Task details: All the entries need to be duplicated exactly, with the pictures omitted.
----------------
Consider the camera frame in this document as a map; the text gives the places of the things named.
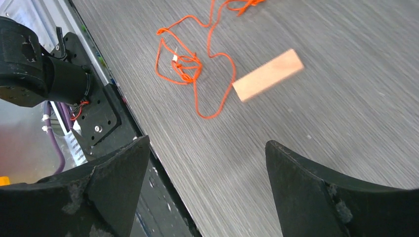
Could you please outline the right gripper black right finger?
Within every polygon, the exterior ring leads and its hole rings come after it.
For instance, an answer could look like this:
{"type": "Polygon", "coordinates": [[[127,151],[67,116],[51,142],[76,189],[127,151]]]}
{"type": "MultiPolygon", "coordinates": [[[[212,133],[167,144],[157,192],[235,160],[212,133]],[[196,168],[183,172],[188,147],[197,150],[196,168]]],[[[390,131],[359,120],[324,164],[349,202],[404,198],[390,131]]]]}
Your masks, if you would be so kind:
{"type": "Polygon", "coordinates": [[[270,140],[266,168],[285,237],[416,237],[419,191],[359,180],[270,140]]]}

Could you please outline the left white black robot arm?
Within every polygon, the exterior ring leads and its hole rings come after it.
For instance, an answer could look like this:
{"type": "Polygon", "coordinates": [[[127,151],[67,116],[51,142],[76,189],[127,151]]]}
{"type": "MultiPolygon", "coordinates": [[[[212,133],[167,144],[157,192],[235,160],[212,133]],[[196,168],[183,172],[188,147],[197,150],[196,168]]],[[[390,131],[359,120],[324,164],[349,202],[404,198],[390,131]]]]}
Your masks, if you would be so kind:
{"type": "Polygon", "coordinates": [[[80,104],[93,91],[94,75],[71,62],[61,27],[56,27],[58,53],[49,53],[30,28],[0,18],[0,98],[20,107],[44,101],[80,104]]]}

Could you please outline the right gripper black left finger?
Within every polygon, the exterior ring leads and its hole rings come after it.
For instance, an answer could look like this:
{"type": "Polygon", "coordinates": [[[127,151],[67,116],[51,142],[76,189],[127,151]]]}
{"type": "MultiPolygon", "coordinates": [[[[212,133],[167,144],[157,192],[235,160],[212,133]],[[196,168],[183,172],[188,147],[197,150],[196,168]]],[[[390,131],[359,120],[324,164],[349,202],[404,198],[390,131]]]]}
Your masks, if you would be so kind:
{"type": "Polygon", "coordinates": [[[150,156],[148,136],[36,183],[0,189],[3,237],[127,237],[150,156]]]}

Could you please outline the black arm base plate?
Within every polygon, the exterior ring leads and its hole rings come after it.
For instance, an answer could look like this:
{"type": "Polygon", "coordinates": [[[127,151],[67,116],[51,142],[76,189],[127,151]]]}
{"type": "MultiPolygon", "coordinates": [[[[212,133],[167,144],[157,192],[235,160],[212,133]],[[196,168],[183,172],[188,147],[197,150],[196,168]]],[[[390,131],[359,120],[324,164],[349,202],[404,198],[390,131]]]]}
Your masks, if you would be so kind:
{"type": "Polygon", "coordinates": [[[67,33],[58,47],[47,57],[45,67],[48,98],[70,106],[71,118],[81,127],[76,138],[87,160],[136,145],[129,155],[147,161],[149,139],[142,137],[118,87],[102,82],[80,38],[67,33]]]}

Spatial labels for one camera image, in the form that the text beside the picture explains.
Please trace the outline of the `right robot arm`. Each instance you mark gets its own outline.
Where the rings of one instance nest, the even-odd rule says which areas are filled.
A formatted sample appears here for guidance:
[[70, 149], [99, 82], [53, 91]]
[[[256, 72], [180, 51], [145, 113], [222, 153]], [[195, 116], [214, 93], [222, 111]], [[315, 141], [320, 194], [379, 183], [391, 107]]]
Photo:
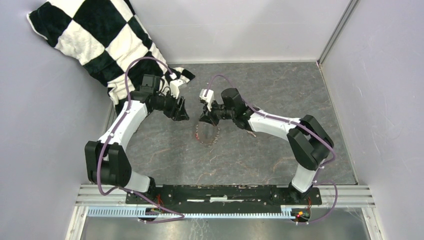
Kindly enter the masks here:
[[212, 90], [201, 90], [199, 100], [204, 107], [199, 121], [217, 126], [221, 120], [231, 120], [242, 130], [269, 134], [289, 142], [298, 166], [289, 184], [288, 196], [295, 204], [306, 201], [318, 169], [334, 147], [320, 123], [308, 114], [302, 118], [290, 118], [251, 107], [237, 88], [225, 89], [221, 98], [223, 103], [219, 104]]

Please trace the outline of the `aluminium rail frame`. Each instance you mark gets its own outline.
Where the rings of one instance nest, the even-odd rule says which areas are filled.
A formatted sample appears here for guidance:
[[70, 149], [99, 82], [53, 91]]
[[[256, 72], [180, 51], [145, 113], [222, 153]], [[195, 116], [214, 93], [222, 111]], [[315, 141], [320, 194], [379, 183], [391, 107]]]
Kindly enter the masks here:
[[[339, 185], [337, 190], [332, 185], [321, 185], [319, 195], [321, 204], [316, 208], [329, 209], [334, 203], [336, 208], [375, 208], [376, 203], [371, 190], [365, 185]], [[76, 206], [89, 207], [126, 207], [127, 193], [115, 190], [107, 196], [101, 195], [94, 185], [83, 184], [80, 186], [76, 197]]]

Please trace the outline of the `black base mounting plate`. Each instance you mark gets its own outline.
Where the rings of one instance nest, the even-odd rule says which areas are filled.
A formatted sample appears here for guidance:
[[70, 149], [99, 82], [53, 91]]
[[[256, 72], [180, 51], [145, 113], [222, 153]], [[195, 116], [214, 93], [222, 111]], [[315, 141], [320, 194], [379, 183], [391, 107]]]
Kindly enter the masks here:
[[281, 206], [321, 205], [319, 188], [298, 193], [284, 185], [157, 185], [151, 201], [182, 214], [279, 213]]

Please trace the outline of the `black white checkered pillow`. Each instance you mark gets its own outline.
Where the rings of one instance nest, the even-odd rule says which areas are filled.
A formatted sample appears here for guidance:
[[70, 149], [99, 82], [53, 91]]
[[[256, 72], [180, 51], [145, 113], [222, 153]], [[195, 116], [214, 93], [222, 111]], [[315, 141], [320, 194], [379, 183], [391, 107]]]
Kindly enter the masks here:
[[167, 64], [128, 0], [48, 0], [26, 18], [37, 35], [107, 88], [116, 112], [144, 75], [160, 77], [159, 90], [171, 96], [170, 73], [186, 83], [195, 78]]

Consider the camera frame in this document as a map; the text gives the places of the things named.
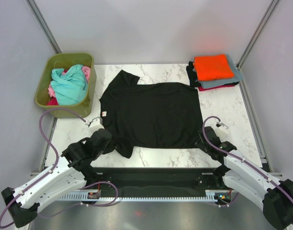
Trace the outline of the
----------------
Your solution:
Consider the camera frame in this document as a map; the text gives the places of the things named.
Could you please outline the right gripper black right finger?
Within every polygon, the exterior ring leads and its hole rings come after it.
For instance, an answer could look like this:
{"type": "Polygon", "coordinates": [[[127,151],[67,116],[51,142],[76,189],[127,151]]]}
{"type": "MultiPolygon", "coordinates": [[[[212,133],[167,144],[157,192],[235,160],[212,133]],[[196,168],[183,172],[188,147],[197,150],[196,168]]],[[[390,131],[359,120],[324,164],[349,202],[404,198],[390,131]]]]}
Your masks, if you would be so kind:
{"type": "Polygon", "coordinates": [[[270,140],[266,168],[285,237],[416,237],[419,191],[359,180],[270,140]]]}

Could you please outline the left white black robot arm?
Within every polygon, the exterior ring leads and its hole rings come after it.
For instance, an answer could look like this:
{"type": "Polygon", "coordinates": [[[127,151],[67,116],[51,142],[76,189],[127,151]]]}
{"type": "MultiPolygon", "coordinates": [[[[212,133],[167,144],[157,192],[235,160],[212,133]],[[196,168],[183,172],[188,147],[197,150],[196,168]]],[[[390,131],[359,120],[324,164],[349,202],[404,198],[390,131]]]]}
Your masks, if you would be so kind:
{"type": "Polygon", "coordinates": [[[80,104],[93,91],[94,75],[71,62],[61,27],[56,27],[58,53],[49,53],[30,28],[0,18],[0,98],[20,107],[44,101],[80,104]]]}

Could you please outline the right gripper black left finger?
Within every polygon, the exterior ring leads and its hole rings come after it.
For instance, an answer could look like this:
{"type": "Polygon", "coordinates": [[[127,151],[67,116],[51,142],[76,189],[127,151]]]}
{"type": "MultiPolygon", "coordinates": [[[[212,133],[167,144],[157,192],[235,160],[212,133]],[[196,168],[183,172],[188,147],[197,150],[196,168]]],[[[390,131],[359,120],[324,164],[349,202],[404,198],[390,131]]]]}
Your masks, if you would be so kind:
{"type": "Polygon", "coordinates": [[[150,156],[148,136],[36,183],[0,189],[3,237],[127,237],[150,156]]]}

Could you please outline the black arm base plate?
Within every polygon, the exterior ring leads and its hole rings come after it.
For instance, an answer could look like this:
{"type": "Polygon", "coordinates": [[[127,151],[67,116],[51,142],[76,189],[127,151]]]}
{"type": "MultiPolygon", "coordinates": [[[[212,133],[167,144],[157,192],[235,160],[212,133]],[[196,168],[183,172],[188,147],[197,150],[196,168]]],[[[390,131],[359,120],[324,164],[349,202],[404,198],[390,131]]]]}
Your masks, if you would be so kind:
{"type": "Polygon", "coordinates": [[[67,33],[58,47],[47,57],[45,67],[48,98],[70,106],[71,118],[81,127],[76,138],[87,160],[136,145],[129,155],[147,161],[149,139],[142,137],[118,87],[102,82],[80,38],[67,33]]]}

Spatial labels for one camera image, in the form that the text beside the picture explains.
Please trace the outline of the `right robot arm`. Each instance you mark gets its own outline.
Where the rings of one instance nest, the even-odd rule says which areas are filled.
A formatted sample appears here for guidance:
[[70, 149], [99, 82], [53, 91]]
[[[256, 72], [180, 51], [145, 113], [222, 153]], [[195, 116], [214, 93], [222, 111]], [[315, 141], [320, 194], [379, 183], [391, 107]]]
Photo:
Kindly enter the masks here:
[[212, 90], [201, 90], [199, 100], [204, 107], [199, 121], [217, 126], [221, 120], [231, 120], [242, 130], [269, 134], [289, 142], [298, 166], [289, 184], [288, 196], [295, 204], [306, 201], [318, 169], [334, 147], [320, 123], [308, 114], [302, 118], [290, 118], [251, 107], [237, 88], [225, 89], [221, 98], [223, 103], [219, 104]]

Please trace the outline of the `aluminium rail frame`. Each instance you mark gets its own outline.
Where the rings of one instance nest, the even-odd rule says which areas are filled.
A formatted sample appears here for guidance:
[[70, 149], [99, 82], [53, 91]]
[[[256, 72], [180, 51], [145, 113], [222, 153]], [[195, 116], [214, 93], [222, 111]], [[315, 141], [320, 194], [379, 183], [391, 107]]]
Kindly enter the masks here:
[[[339, 185], [337, 190], [332, 185], [321, 185], [319, 195], [321, 204], [316, 208], [329, 209], [334, 203], [336, 208], [375, 208], [376, 203], [371, 190], [365, 185]], [[76, 206], [89, 207], [126, 207], [127, 193], [115, 190], [107, 196], [101, 195], [94, 185], [83, 184], [80, 186], [76, 197]]]

Please trace the outline of the `black base mounting plate`. Each instance you mark gets its own outline.
Where the rings of one instance nest, the even-odd rule says which areas are filled.
A formatted sample appears here for guidance:
[[70, 149], [99, 82], [53, 91]]
[[[256, 72], [180, 51], [145, 113], [222, 153]], [[195, 116], [214, 93], [222, 111]], [[315, 141], [320, 194], [379, 183], [391, 107]]]
Kindly enter the masks here:
[[281, 206], [321, 205], [319, 188], [298, 193], [284, 185], [157, 185], [151, 201], [182, 214], [279, 213]]

Please trace the outline of the `black white checkered pillow`. Each instance you mark gets its own outline.
Where the rings of one instance nest, the even-odd rule says which areas are filled.
A formatted sample appears here for guidance:
[[70, 149], [99, 82], [53, 91]]
[[[256, 72], [180, 51], [145, 113], [222, 153]], [[195, 116], [214, 93], [222, 111]], [[315, 141], [320, 194], [379, 183], [391, 107]]]
Kindly enter the masks here:
[[167, 64], [128, 0], [48, 0], [26, 18], [37, 35], [107, 88], [116, 112], [144, 75], [160, 77], [159, 90], [171, 96], [170, 73], [186, 83], [195, 78]]

Consider the camera frame in this document as a map; the text gives the places of the things named.
Trace the outline of the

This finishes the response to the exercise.